§ **Assigned task**
Report all lines below with the word "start".

§ **Dataset content**
▼

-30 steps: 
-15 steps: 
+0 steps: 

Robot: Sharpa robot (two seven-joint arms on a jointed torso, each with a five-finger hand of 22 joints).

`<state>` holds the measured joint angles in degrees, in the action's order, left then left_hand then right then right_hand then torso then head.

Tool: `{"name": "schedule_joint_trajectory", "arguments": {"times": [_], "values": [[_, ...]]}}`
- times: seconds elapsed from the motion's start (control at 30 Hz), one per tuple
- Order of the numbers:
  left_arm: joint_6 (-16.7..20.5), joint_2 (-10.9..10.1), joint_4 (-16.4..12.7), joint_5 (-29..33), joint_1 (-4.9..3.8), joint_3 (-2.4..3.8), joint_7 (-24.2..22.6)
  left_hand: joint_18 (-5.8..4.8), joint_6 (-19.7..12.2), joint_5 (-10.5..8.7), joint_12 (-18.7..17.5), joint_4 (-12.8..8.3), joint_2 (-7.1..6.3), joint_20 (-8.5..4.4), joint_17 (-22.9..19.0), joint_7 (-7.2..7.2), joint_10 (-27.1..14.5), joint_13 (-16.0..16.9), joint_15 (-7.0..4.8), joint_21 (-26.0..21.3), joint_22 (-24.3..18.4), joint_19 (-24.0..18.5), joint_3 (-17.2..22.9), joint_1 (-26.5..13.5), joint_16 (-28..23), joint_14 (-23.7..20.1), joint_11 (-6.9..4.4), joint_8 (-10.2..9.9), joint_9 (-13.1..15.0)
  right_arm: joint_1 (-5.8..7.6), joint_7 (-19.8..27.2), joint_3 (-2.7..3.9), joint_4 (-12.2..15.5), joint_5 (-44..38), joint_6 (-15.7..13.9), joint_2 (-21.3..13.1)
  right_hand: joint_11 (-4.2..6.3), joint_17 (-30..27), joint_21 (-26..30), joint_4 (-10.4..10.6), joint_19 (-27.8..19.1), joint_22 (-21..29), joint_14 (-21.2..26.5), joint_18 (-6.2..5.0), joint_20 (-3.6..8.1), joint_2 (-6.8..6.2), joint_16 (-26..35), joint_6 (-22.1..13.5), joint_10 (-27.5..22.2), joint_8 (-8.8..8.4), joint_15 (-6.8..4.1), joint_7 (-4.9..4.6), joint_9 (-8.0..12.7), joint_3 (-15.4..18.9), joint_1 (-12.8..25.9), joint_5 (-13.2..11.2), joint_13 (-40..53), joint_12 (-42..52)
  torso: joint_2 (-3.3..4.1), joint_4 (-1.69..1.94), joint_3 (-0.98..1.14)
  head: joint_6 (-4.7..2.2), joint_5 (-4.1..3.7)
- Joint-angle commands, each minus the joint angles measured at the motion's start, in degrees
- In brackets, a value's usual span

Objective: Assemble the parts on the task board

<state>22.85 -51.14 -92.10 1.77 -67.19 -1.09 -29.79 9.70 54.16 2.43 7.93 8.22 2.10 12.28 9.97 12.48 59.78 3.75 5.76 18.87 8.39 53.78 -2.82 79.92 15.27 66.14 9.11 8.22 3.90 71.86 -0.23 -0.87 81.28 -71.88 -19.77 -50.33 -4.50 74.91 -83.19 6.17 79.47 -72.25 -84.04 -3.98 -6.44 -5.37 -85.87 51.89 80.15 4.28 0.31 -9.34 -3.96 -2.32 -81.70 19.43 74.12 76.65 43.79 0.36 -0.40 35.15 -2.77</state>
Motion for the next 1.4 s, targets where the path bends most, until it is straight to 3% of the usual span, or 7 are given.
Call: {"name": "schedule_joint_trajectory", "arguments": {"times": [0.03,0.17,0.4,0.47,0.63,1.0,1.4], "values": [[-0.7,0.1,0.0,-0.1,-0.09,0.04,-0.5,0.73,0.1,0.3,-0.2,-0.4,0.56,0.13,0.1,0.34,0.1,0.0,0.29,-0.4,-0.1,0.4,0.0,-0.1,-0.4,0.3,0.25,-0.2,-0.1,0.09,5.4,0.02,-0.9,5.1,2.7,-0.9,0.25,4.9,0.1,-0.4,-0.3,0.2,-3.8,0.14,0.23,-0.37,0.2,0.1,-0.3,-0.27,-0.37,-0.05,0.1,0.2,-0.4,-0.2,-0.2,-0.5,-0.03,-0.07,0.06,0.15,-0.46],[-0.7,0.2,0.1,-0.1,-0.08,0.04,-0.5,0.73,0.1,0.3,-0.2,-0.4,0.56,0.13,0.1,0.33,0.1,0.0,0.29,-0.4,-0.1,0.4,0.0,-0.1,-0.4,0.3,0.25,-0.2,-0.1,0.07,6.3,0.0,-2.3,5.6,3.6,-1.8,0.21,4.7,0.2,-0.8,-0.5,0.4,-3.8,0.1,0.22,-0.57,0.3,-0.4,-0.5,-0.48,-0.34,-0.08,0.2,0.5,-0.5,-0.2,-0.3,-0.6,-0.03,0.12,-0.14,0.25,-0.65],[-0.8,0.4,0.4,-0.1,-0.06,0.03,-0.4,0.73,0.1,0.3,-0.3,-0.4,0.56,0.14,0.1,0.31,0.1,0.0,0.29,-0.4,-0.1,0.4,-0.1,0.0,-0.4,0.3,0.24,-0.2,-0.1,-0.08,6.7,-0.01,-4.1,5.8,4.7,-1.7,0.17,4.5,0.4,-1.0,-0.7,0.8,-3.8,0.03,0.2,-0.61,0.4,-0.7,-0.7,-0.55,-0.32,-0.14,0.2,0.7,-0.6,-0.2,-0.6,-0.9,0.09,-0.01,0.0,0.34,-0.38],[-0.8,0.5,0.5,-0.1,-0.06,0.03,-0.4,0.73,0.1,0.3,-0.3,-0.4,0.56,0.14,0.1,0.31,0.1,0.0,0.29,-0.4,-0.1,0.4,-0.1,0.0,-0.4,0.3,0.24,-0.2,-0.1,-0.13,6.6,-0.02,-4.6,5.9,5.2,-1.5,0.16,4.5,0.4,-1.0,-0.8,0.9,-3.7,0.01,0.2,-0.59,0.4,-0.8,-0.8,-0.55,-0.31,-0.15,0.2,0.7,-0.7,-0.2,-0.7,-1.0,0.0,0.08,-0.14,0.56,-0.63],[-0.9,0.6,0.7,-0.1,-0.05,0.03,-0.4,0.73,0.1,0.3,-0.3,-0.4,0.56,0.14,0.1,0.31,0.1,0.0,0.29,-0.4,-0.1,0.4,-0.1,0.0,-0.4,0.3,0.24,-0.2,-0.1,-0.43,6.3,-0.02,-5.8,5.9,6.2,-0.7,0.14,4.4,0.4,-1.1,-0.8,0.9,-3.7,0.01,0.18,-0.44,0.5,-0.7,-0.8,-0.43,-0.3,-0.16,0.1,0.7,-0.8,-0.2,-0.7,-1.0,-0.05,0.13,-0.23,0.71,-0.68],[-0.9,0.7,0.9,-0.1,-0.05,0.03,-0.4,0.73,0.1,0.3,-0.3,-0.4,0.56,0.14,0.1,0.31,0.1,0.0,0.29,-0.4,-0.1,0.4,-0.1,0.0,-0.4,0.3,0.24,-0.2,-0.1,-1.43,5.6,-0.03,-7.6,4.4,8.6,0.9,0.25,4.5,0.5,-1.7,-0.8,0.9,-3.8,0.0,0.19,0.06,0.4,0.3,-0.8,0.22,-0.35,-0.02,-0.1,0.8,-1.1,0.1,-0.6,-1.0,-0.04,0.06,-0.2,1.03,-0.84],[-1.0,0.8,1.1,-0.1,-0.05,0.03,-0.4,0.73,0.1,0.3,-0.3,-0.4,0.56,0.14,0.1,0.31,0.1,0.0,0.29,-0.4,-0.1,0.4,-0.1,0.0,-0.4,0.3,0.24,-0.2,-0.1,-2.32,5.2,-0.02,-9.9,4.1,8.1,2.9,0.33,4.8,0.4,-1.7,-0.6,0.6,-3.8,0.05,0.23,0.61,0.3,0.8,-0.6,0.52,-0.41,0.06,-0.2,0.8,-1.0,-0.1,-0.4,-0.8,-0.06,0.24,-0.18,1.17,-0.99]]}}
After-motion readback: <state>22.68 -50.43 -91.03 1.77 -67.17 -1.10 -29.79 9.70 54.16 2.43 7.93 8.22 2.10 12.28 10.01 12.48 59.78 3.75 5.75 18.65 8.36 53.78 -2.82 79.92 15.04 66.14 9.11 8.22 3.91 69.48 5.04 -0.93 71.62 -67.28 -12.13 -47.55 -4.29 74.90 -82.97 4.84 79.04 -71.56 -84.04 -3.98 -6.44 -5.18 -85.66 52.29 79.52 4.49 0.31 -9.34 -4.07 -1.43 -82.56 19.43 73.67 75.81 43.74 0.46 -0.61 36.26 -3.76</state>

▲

§ **Task response**
- times: seconds elapsed from the motion's start (control at 30 Hz), one per tuple
- Joint-angle commands, each minus the joint angles measured at the motion's start, in degrees

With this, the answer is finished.